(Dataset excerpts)
------------------------------------------------------------------------

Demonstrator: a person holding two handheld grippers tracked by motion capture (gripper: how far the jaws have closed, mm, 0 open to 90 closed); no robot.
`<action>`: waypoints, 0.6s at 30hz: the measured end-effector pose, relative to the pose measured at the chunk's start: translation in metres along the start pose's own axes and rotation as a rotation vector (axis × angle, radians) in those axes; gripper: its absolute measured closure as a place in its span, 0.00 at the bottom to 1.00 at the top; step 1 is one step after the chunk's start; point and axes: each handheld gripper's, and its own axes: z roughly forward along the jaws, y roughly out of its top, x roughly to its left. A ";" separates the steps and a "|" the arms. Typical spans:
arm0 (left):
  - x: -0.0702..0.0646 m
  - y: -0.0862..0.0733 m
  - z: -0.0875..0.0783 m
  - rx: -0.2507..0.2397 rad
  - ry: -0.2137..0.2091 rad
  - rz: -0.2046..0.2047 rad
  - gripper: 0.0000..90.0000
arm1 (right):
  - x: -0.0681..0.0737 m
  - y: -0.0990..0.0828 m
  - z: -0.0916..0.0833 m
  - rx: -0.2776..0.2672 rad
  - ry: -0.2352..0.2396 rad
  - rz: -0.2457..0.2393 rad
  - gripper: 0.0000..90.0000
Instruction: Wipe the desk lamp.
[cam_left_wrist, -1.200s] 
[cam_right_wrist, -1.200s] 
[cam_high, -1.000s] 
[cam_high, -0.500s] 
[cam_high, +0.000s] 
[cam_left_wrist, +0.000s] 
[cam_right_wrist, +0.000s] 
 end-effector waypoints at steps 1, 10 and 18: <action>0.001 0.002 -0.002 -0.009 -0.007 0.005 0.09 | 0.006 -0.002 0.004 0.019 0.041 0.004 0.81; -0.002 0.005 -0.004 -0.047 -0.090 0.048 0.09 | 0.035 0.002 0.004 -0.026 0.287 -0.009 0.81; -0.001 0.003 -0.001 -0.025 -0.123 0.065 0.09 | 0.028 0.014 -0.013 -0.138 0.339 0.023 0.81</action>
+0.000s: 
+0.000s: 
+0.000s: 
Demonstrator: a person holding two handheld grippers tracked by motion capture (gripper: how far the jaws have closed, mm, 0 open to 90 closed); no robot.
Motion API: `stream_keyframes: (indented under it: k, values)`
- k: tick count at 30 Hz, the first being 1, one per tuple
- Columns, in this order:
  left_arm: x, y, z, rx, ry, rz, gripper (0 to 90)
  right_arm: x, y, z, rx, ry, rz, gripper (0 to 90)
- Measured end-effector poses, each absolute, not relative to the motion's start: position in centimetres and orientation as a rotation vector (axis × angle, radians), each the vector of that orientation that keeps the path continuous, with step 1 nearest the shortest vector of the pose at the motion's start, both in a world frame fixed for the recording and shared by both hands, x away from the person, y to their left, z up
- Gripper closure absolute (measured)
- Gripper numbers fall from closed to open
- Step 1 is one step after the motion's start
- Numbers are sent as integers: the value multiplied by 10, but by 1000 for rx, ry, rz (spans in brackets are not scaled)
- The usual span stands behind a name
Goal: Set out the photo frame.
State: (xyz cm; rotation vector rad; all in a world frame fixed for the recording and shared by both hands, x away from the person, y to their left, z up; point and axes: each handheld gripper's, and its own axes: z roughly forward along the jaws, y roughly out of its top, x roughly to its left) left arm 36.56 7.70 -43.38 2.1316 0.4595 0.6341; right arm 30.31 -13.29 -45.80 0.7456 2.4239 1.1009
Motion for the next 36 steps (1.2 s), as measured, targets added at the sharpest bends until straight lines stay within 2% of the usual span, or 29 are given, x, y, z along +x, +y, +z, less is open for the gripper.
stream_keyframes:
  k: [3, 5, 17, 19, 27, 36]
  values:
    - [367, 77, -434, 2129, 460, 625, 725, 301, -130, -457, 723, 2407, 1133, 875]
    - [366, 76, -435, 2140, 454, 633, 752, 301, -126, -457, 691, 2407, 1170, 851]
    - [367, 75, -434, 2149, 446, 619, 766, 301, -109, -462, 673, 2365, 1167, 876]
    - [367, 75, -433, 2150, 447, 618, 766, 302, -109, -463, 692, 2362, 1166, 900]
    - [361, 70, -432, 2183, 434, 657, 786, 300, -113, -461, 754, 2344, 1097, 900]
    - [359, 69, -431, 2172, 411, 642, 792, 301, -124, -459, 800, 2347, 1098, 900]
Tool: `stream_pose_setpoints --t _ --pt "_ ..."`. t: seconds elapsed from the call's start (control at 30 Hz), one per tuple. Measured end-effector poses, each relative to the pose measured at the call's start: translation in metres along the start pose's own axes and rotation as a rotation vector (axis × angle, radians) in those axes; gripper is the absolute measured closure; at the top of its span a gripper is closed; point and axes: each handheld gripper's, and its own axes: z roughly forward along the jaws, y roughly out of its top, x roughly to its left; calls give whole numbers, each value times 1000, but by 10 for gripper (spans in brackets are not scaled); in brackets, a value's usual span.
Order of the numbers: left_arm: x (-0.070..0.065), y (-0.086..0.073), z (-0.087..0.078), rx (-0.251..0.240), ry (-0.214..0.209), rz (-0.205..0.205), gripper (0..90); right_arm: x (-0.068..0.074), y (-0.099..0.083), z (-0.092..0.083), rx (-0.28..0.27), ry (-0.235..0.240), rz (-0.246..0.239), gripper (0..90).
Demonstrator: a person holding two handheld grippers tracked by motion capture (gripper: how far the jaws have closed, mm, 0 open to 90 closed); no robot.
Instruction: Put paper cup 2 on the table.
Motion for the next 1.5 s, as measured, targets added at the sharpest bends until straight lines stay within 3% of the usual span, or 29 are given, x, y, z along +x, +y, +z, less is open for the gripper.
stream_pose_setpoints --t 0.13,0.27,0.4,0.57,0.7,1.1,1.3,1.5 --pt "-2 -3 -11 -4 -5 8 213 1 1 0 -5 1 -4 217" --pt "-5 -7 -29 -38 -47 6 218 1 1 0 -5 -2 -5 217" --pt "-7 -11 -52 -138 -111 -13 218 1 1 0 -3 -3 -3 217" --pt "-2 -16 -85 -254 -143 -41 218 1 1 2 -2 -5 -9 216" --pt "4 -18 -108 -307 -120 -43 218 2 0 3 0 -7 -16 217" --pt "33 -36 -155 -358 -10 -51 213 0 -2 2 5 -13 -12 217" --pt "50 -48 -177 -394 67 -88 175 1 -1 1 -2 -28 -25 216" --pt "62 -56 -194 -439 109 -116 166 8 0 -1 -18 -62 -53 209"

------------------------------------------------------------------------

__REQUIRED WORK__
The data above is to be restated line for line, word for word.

__RESULT OF THIS TASK__
Demonstrator: a person holding two handheld grippers tracked by motion capture (gripper: how far the jaws have closed, mm, 0 open to 90 closed); no robot.
`<action>`: waypoints, 0.6s at 30hz: the measured end-effector pose, relative to the pose measured at the chunk's start: translation in metres along the start pose's own axes and rotation as a rotation vector (axis × angle, radians) in those axes; gripper: its absolute measured closure as a place in its span, 0.00 at the bottom to 1.00 at the top; step 1 is one step after the chunk's start; point and axes: each handheld gripper's, and its own axes: z roughly forward along the jaws, y roughly out of its top, x roughly to its left. A ";" separates the steps and a "|" the arms. Typical spans:
arm0 (left):
  - x: -0.0702..0.0646 m
  - y: -0.0862..0.0733 m
  - z: -0.0875..0.0783 m
  - rx: -0.2507..0.2397 rad
  - ry: -0.2137..0.2091 rad
  - rz: -0.2046..0.2047 rad
  - gripper: 0.0000..90.0000
arm1 (right):
  - x: -0.0681..0.0737 m
  - y: -0.0990..0.0828 m
  - z: -0.0916..0.0833 m
  - rx: -0.2776..0.2672 rad
  - ry: -0.2352..0.2396 rad
  - rz: -0.2457..0.2393 rad
  - gripper: 0.0000..90.0000
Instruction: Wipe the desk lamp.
[cam_left_wrist, -1.200s] 
[cam_right_wrist, -1.200s] 
[cam_high, -1.000s] 
[cam_high, -0.500s] 
[cam_high, +0.000s] 
[cam_left_wrist, +0.000s] 
[cam_right_wrist, +0.000s] 
 end-effector waypoints at steps 1, 10 and 18: <action>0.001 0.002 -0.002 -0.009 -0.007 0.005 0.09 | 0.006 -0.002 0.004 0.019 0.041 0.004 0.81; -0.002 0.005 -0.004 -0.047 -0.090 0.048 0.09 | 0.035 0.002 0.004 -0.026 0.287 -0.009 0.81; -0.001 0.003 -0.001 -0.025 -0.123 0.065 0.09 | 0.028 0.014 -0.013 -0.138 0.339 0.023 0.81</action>
+0.000s: 
+0.000s: 
+0.000s: 
Demonstrator: a person holding two handheld grippers tracked by motion capture (gripper: how far the jaws have closed, mm, 0 open to 90 closed); no robot.
Motion API: `stream_keyframes: (indented under it: k, values)`
- k: tick count at 30 Hz, the first being 1, one per tuple
- Columns, in this order:
  left_arm: x, y, z, rx, ry, rz, gripper (0 to 90)
  right_arm: x, y, z, rx, ry, rz, gripper (0 to 90)
- Measured end-effector poses, each absolute, not relative to the motion's start: position in centimetres and orientation as a rotation vector (axis × angle, radians), each the vector of that orientation that keeps the path continuous, with step 1 nearest the shortest vector of the pose at the motion's start, both in a world frame fixed for the recording and shared by both hands, x away from the person, y to their left, z up
- Gripper closure absolute (measured)
- Gripper numbers fall from closed to open
- Step 1 is one step after the motion's start
- Numbers are sent as integers: the value multiplied by 10, but by 1000 for rx, ry, rz (spans in brackets are not scaled)
- The usual span stands behind a name
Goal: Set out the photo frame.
State: (xyz cm; rotation vector rad; all in a world frame fixed for the recording and shared by both hands, x away from the person, y to their left, z up; point and axes: each handheld gripper's, and its own axes: z roughly forward along the jaws, y roughly out of its top, x roughly to its left) left arm 36.56 7.70 -43.38 2.1316 0.4595 0.6341; right arm 30.31 -13.29 -45.80 0.7456 2.4239 1.1009
Motion for the next 36 steps (1.2 s), as measured, targets added at the sharpest bends until straight lines stay within 2% of the usual span, or 29 are given, x, y, z along +x, +y, +z, less is open for the gripper.
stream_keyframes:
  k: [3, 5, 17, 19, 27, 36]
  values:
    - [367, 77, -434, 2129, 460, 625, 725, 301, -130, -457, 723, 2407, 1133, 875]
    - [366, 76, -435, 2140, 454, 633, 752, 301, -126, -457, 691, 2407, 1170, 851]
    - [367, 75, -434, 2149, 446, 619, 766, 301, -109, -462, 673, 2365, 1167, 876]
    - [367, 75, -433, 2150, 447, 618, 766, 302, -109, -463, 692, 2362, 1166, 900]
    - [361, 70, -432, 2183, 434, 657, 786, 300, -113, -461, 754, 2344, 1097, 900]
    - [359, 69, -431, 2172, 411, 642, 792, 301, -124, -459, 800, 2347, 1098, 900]
Tool: `stream_pose_setpoints --t _ --pt "_ ..."`. t: seconds elapsed from the call's start (control at 30 Hz), one per tuple. Measured end-effector poses, each relative to the pose measured at the call's start: translation in metres along the start pose's own axes and rotation as a rotation vector (axis × angle, radians) in those axes; gripper is the absolute measured closure; at the top of its span a gripper is closed; point and axes: each handheld gripper's, and its own axes: z roughly forward along the jaws, y roughly out of its top, x roughly to its left; calls give whole numbers, each value times 1000, but by 10 for gripper (spans in brackets are not scaled); in brackets, a value's usual span.
Order of the numbers: left_arm: x (-0.070..0.065), y (-0.086..0.073), z (-0.087..0.078), rx (-0.251..0.240), ry (-0.214..0.209), rz (-0.205..0.205), gripper (0..90); right_arm: x (-0.068..0.074), y (-0.099..0.083), z (-0.092..0.083), rx (-0.28..0.27), ry (-0.235..0.240), rz (-0.246..0.239), gripper (0..90).
Demonstrator: a person holding two handheld grippers tracked by motion capture (gripper: how far the jaws have closed, mm, 0 open to 90 closed); no robot.
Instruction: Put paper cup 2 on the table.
Motion for the next 1.5 s, as measured, targets added at the sharpest bends until straight lines stay within 3% of the usual span, or 29 are given, x, y, z along +x, +y, +z, less is open for the gripper.
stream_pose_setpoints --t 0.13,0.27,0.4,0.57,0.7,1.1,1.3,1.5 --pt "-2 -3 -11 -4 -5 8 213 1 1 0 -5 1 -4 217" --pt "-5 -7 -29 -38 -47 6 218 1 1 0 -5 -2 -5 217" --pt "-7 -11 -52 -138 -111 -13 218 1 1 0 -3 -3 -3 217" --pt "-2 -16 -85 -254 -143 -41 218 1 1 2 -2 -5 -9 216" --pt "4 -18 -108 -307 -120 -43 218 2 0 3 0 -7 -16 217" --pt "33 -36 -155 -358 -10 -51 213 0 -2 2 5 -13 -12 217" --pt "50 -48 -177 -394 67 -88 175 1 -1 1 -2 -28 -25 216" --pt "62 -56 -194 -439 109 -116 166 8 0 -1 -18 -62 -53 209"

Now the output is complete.